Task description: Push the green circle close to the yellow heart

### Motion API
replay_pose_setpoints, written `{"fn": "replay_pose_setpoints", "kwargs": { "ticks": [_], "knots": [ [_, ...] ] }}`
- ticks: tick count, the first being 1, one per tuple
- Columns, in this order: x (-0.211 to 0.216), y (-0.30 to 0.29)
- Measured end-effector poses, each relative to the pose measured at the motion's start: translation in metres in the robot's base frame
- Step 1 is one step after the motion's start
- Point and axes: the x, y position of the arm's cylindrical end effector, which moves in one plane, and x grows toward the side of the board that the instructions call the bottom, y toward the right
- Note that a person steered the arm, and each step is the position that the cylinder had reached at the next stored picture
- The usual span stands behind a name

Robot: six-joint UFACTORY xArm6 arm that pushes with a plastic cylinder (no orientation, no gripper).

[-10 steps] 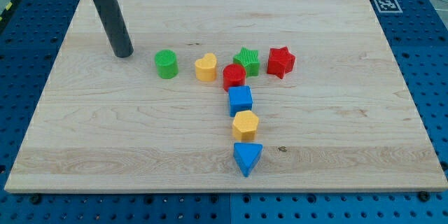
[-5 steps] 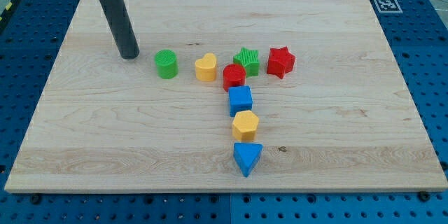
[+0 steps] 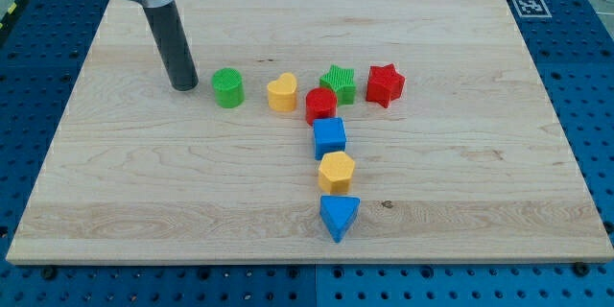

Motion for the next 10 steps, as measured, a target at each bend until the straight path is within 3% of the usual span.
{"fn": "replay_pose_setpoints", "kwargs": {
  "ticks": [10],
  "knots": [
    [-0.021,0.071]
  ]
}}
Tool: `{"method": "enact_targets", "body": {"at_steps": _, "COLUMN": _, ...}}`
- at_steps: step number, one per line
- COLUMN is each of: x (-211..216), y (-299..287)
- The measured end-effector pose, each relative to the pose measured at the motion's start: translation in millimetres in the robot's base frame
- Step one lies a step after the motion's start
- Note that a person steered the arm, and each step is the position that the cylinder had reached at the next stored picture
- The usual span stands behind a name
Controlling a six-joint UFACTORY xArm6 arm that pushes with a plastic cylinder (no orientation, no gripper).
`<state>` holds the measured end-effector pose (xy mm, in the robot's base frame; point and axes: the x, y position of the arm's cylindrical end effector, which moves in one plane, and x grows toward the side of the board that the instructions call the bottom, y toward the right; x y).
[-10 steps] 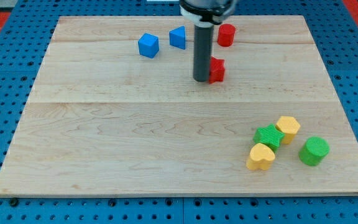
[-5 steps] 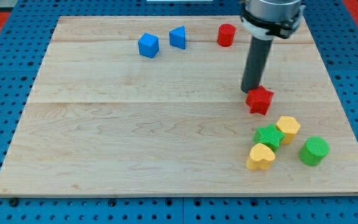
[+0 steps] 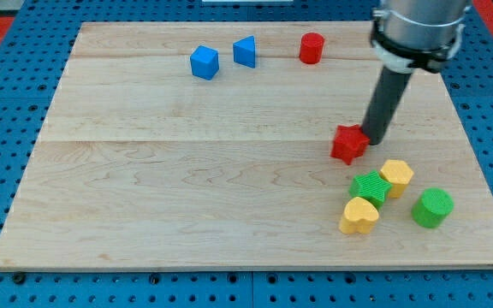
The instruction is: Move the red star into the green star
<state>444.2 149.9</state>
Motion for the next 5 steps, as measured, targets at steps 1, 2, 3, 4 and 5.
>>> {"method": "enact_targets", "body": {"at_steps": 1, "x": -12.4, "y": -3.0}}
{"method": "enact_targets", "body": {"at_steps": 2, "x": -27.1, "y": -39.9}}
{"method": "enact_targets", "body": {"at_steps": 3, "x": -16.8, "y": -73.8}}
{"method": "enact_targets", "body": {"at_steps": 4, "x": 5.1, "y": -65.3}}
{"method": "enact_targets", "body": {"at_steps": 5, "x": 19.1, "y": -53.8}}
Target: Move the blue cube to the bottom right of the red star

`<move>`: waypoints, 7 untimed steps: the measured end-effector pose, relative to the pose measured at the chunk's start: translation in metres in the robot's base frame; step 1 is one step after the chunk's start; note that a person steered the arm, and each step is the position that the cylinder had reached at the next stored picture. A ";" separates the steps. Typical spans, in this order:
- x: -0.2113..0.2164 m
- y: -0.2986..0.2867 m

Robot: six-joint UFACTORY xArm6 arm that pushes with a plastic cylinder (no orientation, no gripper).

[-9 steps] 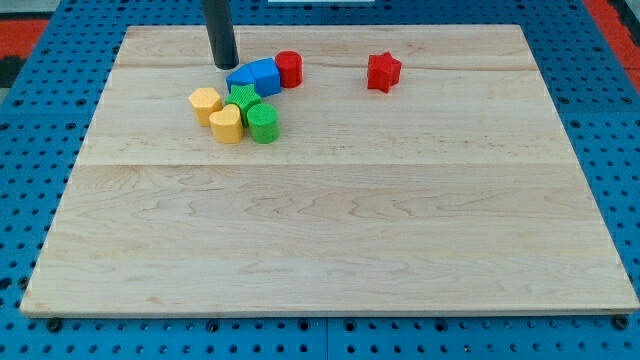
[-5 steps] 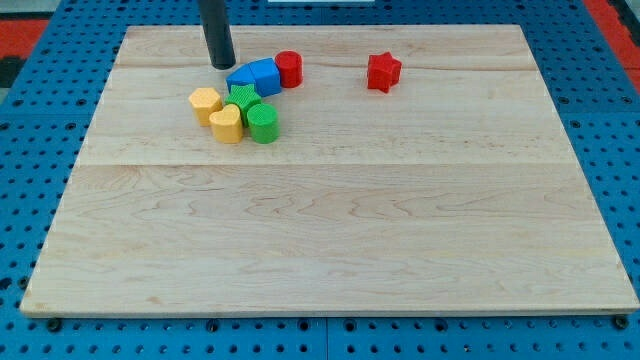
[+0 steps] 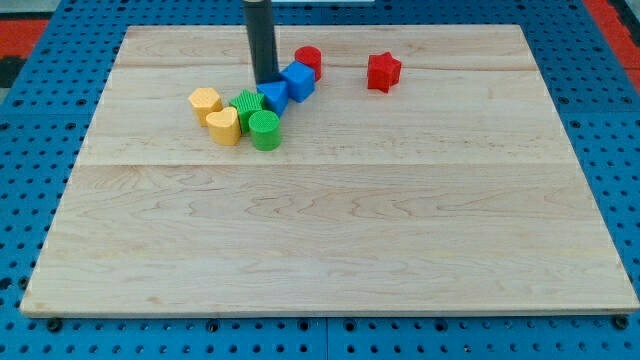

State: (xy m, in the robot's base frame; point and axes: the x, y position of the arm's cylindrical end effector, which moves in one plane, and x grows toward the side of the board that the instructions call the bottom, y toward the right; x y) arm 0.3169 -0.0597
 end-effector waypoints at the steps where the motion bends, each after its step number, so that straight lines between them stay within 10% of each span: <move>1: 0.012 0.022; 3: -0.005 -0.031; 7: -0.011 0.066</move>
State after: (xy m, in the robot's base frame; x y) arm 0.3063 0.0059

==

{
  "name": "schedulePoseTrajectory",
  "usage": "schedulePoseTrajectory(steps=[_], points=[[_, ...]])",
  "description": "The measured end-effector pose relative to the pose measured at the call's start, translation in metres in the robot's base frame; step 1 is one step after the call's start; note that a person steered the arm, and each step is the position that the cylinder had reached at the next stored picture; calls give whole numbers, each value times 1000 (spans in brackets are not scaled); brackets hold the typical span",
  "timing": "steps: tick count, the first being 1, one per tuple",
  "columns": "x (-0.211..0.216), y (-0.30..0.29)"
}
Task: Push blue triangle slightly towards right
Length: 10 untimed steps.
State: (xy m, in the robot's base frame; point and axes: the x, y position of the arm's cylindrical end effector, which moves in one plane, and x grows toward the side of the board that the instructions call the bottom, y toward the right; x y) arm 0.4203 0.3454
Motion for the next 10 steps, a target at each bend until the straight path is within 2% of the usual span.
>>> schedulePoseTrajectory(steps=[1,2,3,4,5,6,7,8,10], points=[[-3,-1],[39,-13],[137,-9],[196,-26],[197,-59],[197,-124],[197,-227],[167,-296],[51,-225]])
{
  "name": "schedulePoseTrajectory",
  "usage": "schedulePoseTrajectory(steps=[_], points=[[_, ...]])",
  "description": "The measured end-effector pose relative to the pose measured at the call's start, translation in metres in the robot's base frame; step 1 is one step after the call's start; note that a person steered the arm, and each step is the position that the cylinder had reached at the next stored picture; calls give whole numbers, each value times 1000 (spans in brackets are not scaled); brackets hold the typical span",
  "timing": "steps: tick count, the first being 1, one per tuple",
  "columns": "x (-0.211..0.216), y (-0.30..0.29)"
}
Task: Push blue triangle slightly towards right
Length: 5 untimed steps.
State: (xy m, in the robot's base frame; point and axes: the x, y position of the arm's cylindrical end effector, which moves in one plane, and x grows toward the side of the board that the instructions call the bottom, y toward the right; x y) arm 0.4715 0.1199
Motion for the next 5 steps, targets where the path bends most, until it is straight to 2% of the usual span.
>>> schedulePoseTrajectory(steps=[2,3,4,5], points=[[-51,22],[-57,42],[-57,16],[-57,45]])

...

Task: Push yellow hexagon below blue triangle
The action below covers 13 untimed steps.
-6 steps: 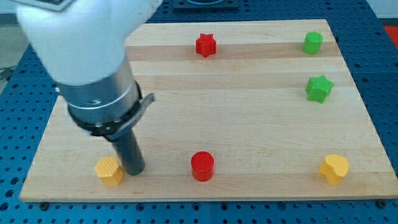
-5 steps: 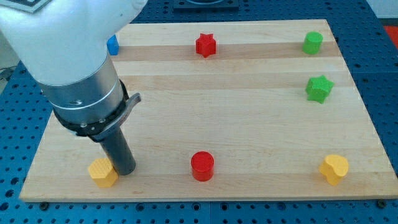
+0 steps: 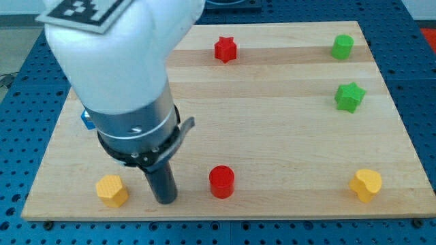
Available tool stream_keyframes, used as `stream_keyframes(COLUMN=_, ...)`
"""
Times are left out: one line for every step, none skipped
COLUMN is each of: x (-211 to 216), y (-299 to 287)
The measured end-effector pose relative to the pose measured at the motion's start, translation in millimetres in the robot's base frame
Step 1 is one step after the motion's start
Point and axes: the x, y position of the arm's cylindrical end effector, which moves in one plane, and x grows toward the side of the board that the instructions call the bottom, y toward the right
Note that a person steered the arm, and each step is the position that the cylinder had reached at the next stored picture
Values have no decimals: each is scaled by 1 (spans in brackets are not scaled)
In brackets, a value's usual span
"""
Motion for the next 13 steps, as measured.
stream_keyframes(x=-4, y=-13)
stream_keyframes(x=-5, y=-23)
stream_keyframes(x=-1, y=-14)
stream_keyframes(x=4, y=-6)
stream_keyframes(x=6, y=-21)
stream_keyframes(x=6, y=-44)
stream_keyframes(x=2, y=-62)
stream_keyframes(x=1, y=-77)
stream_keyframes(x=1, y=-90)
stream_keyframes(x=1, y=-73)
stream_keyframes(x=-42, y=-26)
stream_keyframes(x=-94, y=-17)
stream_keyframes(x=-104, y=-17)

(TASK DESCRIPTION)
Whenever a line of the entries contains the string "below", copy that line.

(EXERCISE OUTPUT)
Task: Push yellow hexagon below blue triangle
The action below covers 13 untimed steps.

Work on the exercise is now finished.